Olivier Bodenreider (NLM): Best-Practices, pitfalls and positives (CBO 2009)
If ontologies are the solutions, what is the problem? Think use cases. Uses of biomedical ontologies include knowledge management (annotating data, accessing information, mapping across ontologies), data integration and exchange, semantic interoperability and decision support (Bodenreider YBMI 2008).
The ontology you’re going to build will be different depending on your use cases: different structure, different focus, etc. Finding an agreement and settling on what your use cases are is an important part of the meeting. Collection and prioritization is very important.
Showed an image of the “ontology spectrum”, available at http://www.mathiswebs.com/ontology.htm. The amount of semantics you want to put in an ontology varies along a spectrum. At the “weak semantics” end you have taxonomies and Thesauri, whereas at the “strong semantics” end you have Conceptual Models and Logical Theory (with Description Logics being the formalism du jour).

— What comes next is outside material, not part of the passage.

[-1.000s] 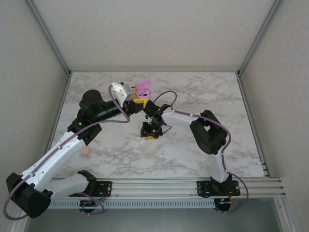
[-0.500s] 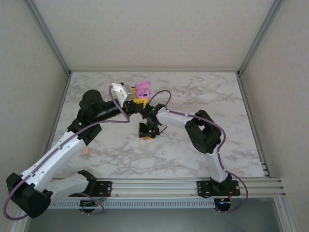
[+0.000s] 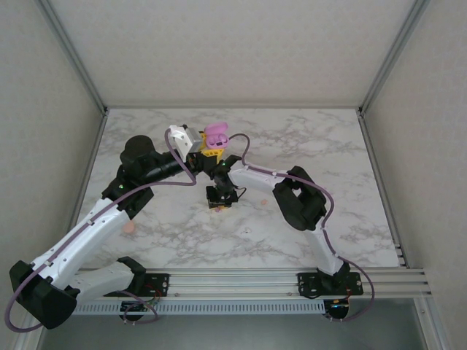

MeSH is a hierarchical controlled vocabulary – it is not an ontology. MeSH provides descriptors for indexing biomedical literature. Here, the “entry terms” may or may not be synonymous with the MeSH heading. What the entry terms mean is that anything talking about these terms will get classified according to those terms’ MeSH heading. This is enough for particular goals, such as annotation of literature. However, it may not be enough, depending on your use case. You need to figure out your level of granularity. The hierarchical in MeSH states if you’re interested in term X (e.g. cell movement), you might also be interested in X’s child terms (e.g. ). It is NOT an “IS A” hierarchy, more of a “IS RELATED TO” hierarchy. In GO, synonyms are either exact or related. Cell movement in GO is a child of cellular process and also of localization of cell. GO is more precise.
When defining use cases, you need to think about typical situations in which the resource to be created is expected to contribute to the solution (resource annotation, resource classification, inference based on attributes of biological entities). You need to think about competency questions. The rule is usually to go with the minimal ontological commitment. The last thing you want to do is to put too much into your ontology.
“Ontologies are for ontologists.” What is the difference between an ontology and a car? You wouldn’t think of building a car, but you do think about building an ontology. Eventually, you’ll run into roadblocks, e.g. trying to deal with terms from upper-level ontologies (ULOs) such as the BFO dependent continuants and the differences between function, role and disposition. He then used SNOMED as an example knowledge representation.
From the OntoClean people, he mentions that you shouldn’t have a single class with more than one IS A relationship. E.g. if you use apple and place it under both food and fruit, then you run into problems when trying to describe that an apple is toxic to another animal. Another example is “lmo-2 interacts with Elf-2”. There are many possible understandings of this statement: one individual lmo-2 molecule interacts with one individual Elf-2 molecule”, or any other number of instances or groupings.
CBO is a domain ontology, a low-level ontology. ULOs can have lower-level ontologies hung off them, but you won’t be developing ULOs. There are lots of power tools for ontologies: Protege and OBO-Edit, but these tend to be more complex than biologists wish to use. Semantic wikis are more simplified, intermediate representations that allow collaborative development. They hide part of the complexity.
You can collect terms from experts, textual corpora, and from existing terminologies and ontologies. One good resource is NCBO’s bioportal http://bioportal.bioontology.org and the UMLS semantic navigator. You should try to link to and borrow from existing ontologies. On the other hand, by borrowing terms you are also borrowing the ontological commitment from these ontologies, and therefore may or may not align with your goals/scope.
With the help of experienced ontologists, you should decide on: the knowledge representation (e.g. OWL-DL), what to use as an editor (e.g. Protege), and what the ontological commitment should be (e.g. top-level ontologies). You could consider the OBO Foundry.
BiomedGT is from the NCI and they use a semantic wiki. The IDO uses the OBO Foundry approach. The Int’l Classification of Diseases uses a semantic wiki approach combined with a Protege background. A final example is the Neuroscience Information Framework (NIF).
Conclusions. Start by defining use cases, not ontologies. You should also define how you would measure success. Also, let the biologists be biologists, and seek out ontologists where needed. Follow experience/guidelines, not gurus. Finally, think prospectively, such as maintenance and funding.
Olivier’s website: http://mor.nlm.nih.gov
IDO imports many terms from GO.
Please note that this post is merely my notes on the presentation. They are not guaranteed to be correct, and unless explicitly stated are not my opinions. They do not reflect the opinions of my employers. Any errors you can happily assume to be mine and no-one else’s. I’m happy to correct any errors you may spot – just let me know!